I wish there was a book like this when I was growing up. I had so many different struggles centered around negative belief systems that were the result of what others said about and to me. This is a universal struggle testified by friends who read my writings. Then I knew I was not alone. But how could I combat this? How could empower myself and the generation to come.



Becoming a role model



I made a pact to share my story with others because I believe only shared experiences can help. In order to reach women and girls globally, I started writing inspirational articles on self-esteem and empowerment for online magazines and local newspapers. But with an insatiable thirst for change and action, I took a step further and published three books in a series called False Labels in 2012, which are now are available on Amazon and in many schools in Cameroon, Zimbabwe and other parts of the world. I also designed a workshop curriculum that could be used in schools, churches and women’s groups to teach self-esteem building and other empowerment related issues. Digital media, gave me the opportunity to share my story with others worldwide and has ever since helped other women to use their voices too.



Today I am a nurse in one of the greatest countries in the world.



My son who was also rejected and was even supposed to be killed and thrown away as per the culture of my people is a healthy intelligent young man and a nurse with a BSN HON in nursing.



I am building a movement as a change maker in my native country and have created an inclusive 3-day annual empowerment conference for teen mothers, persons with disabilities and the general public.



When I had my son, I had no pads and there was no opportunity to buy any so I missed school often. As a result, I started the KujaPads project to end menstrual taboos and stigmas and collect One Million Pads for Progress to help girls from poor homes in Cameroon stay on track in school during their monthly period. We do school visits where we donate sanitary pads to girls and offer empowerment workshops on self-esteem and menstrual hygiene management.

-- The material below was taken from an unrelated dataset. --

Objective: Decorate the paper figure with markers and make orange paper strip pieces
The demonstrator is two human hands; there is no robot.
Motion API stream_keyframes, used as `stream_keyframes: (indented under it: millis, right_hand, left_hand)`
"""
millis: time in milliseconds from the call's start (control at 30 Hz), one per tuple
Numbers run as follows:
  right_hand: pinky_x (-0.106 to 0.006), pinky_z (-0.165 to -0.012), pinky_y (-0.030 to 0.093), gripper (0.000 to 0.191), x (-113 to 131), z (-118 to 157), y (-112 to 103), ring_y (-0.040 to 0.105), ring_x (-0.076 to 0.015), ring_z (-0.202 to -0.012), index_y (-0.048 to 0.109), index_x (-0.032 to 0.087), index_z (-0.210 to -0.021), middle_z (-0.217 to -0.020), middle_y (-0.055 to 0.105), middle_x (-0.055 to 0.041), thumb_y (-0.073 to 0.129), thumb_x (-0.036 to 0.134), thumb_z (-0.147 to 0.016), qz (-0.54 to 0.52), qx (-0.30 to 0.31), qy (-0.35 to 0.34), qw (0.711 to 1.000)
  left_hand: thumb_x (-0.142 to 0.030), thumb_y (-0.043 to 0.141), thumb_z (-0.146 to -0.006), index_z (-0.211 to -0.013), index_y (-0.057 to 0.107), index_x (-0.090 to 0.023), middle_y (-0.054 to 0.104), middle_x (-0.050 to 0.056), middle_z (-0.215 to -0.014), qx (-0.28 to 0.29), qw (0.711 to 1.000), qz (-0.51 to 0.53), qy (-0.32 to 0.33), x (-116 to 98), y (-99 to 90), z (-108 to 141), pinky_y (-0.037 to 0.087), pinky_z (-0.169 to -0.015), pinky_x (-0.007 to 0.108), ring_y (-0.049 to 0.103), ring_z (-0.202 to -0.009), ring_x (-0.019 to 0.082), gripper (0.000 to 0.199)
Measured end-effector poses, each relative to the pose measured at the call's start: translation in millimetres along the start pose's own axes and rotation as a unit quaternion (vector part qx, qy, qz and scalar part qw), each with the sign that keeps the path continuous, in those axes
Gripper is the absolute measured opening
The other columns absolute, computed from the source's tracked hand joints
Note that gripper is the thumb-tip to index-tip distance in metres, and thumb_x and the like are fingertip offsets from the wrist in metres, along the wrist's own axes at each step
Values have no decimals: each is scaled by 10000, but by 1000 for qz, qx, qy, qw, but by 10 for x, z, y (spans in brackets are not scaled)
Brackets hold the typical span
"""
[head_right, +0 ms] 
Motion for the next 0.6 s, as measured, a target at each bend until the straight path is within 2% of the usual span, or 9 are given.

When I return to the community where I was rejected, most people come to see, greet and learn from me. Many parents have asked for forgiveness and want their daughter to be like me. Ironically, I have become a role model.



Moral lesson



I never gave up on my life, but stood strong and very determined turn my life around for the best.



Never get stuck in traditional beliefs that are not scientifically proven. Native beliefs would have killed my son if I had allowed them to conquer me



Teen mothers should not heed to society but create their own paths and bring their own brand of beauty into the world by believing in themselves.



Parents should not reject their daughters but continue to support them with love and compassion, as my parents did.



Learn to speak out either verbally or in writing. I redeemed myself and found healing when I started using my voice to write and speak to other women. I became empowered when I started empowering others.



My life is my message to the world and is enriched and fulfilled each time I empower a soul.